Benchmarks in LiteX/Rocket on FPGA boards

benchmark-linux-litex-rocket

We measured a performance of the multi-core 64-bit Rocket Chip SoCs introduced in the previous article using the benchmark CoreMark.
We ran CoreMark on two FPGA boards, a Qmtech Wukong board and a Digilent Nexys Video.
The SoCs for Wukong board and Nexys Video are dual-core and quad-core, respectively.
We also use Linux as the OS.

CoreMark on Wukong board

The SoC for Wukong board is a dual-core 64-bit Rocket Chip.
The table below shows the benchmark results.

No. of Thread CoreMark CoreMark/MHz CoreMark/MHz
/Thread
1 107.0 2.14 2.14
2 208.8 4.18 2.09

The CoreMark/MHz for single thread is 2.14.
Rocket CoreMark/MHz is known as 2.32, so this single-threaded result (OS: Linux, -O2 option) has 92% performance.
By the way, the program with the option changed from -O2 to -O3 -funroll-loops gives 95% performance.
Also, the CoreMark/MHz for 2 threads is 4.18.
The score of 2 threads compared to single thread is 1.95 times, which shows that the effect of dual-core is obtained.

The following shows the output when executing CoreMark with 2 threads.

2K performance run parameters for coremark.
CoreMark Size : 666
Total ticks : 19151
Total time (secs): 19.151000
Iterations/Sec : 208.866378
Iterations : 4000
Compiler version : GCC10.2.0
Compiler flags : -O2 -DMULTITHREAD=2 -DUSE_PTHREAD -pthread -DPERFORMANCE_RUN=1 -lrt
Parallel PThreads : 2
Memory location : Please put data memory location here
(e.g. code in flash, data on heap etc)
seedcrc : 0xe9f5
[0]crclist : 0xe714
[1]crclist : 0xe714
[0]crcmatrix : 0x1fd7
[1]crcmatrix : 0x1fd7
[0]crcstate : 0x8e3a
[1]crcstate : 0x8e3a
[0]crcfinal : 0x4983
[1]crcfinal : 0x4983
Correct operation validated.

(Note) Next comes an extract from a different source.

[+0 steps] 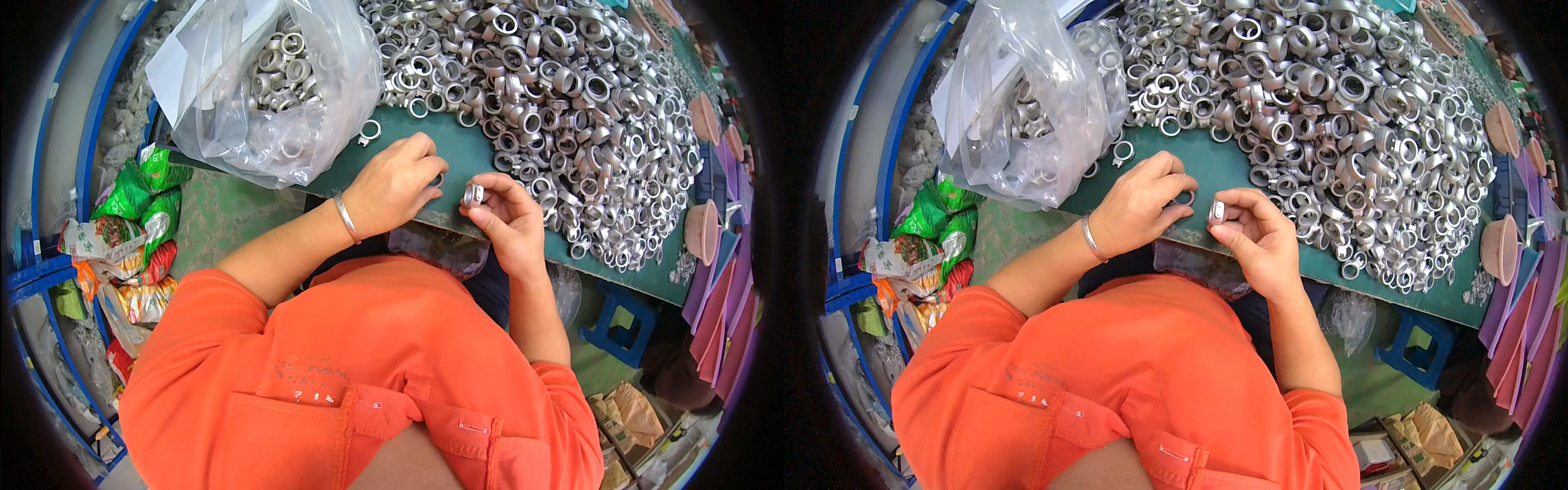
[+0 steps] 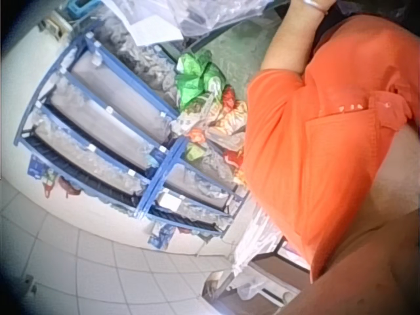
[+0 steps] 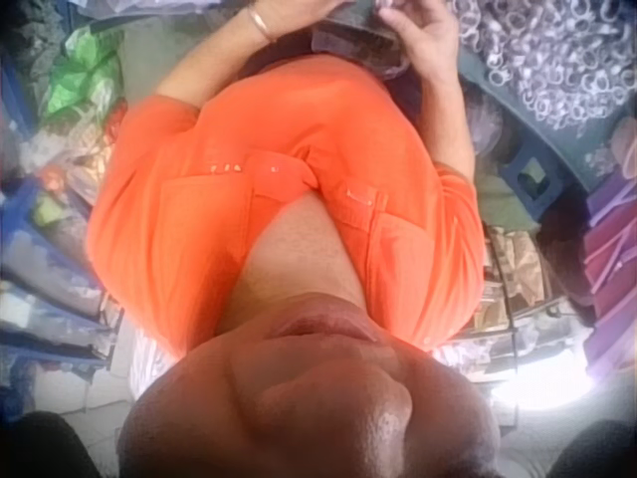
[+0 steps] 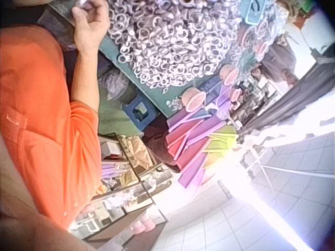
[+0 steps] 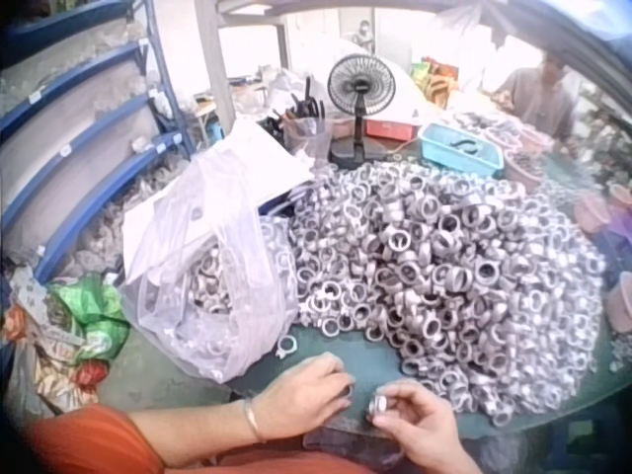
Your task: The person picks up metal ring components from a large pile on a table, looks at them, and places some into a plastic bag or a container.
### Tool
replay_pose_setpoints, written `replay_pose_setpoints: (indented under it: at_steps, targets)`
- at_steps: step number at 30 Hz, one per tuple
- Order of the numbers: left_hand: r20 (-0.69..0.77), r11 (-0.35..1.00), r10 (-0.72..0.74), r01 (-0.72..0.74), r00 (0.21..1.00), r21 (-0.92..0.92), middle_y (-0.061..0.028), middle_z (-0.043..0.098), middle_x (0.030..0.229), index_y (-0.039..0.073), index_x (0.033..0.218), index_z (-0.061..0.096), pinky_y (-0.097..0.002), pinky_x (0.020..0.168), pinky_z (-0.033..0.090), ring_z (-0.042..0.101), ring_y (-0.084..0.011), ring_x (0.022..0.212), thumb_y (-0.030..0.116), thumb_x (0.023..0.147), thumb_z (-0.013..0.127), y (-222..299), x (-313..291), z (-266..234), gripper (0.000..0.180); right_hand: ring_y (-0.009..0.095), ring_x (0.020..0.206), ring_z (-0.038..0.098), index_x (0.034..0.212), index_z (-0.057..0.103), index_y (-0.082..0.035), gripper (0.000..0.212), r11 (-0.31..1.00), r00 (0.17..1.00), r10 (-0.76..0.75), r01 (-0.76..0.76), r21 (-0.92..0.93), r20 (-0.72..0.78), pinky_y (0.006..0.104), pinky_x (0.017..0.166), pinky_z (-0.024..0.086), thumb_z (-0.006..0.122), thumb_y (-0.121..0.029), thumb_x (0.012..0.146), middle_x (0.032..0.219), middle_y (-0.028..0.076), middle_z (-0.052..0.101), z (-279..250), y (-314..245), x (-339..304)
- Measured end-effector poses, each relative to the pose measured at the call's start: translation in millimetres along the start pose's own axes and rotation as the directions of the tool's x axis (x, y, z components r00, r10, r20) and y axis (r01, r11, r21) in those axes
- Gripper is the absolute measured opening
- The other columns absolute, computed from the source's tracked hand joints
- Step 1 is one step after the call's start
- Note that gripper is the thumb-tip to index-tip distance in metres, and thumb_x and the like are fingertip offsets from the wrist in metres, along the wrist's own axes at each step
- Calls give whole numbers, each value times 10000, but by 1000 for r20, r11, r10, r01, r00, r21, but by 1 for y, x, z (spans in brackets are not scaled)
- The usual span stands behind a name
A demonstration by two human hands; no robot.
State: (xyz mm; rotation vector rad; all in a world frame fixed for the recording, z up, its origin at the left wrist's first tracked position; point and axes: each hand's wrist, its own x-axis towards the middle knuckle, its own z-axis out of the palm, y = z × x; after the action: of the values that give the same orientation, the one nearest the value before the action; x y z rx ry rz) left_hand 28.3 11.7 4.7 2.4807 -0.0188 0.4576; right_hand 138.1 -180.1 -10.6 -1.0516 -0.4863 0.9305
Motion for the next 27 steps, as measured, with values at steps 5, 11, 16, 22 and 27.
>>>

See readme.txt for run and reporting rules.
CoreMark 1.0 : 208.866378 / GCC10.2.0 -O2 -DMULTITHREAD=2 -DUSE_PTHREAD -pthread -DPERFORMANCE_RUN=1 -lrt / Heap / 2:PThreads

CoreMark on Nexys Video

The SoC for Nexys Video is a quad-core 64-bit Rocket Chip.
The featured image above and the table below show the benchmark results.

No. of Thread CoreMark CoreMark/MHz CoreMark/MHz
/Thread
1 106.2 2.12 2.12
2 210.1 4.20 2.10
3 311.6 6.23 2.08
4 415.4 8.31 2.08

The CoreMark/MHz for single thread is 2.12, which is about the same as that on the Wukong board.
Also, the CoreMark/MHz for 4 threads is 8.31.
The 4-thread score is 3.91 times higher than the single-threaded score.
In addition, the multi-thread CoreMark/MHz/Thread maintains 2.08 to 2.10, so it seems that there is no element that becomes a bottleneck up to 4 threads.

The following shows the output when executing CoreMark with 4 threads.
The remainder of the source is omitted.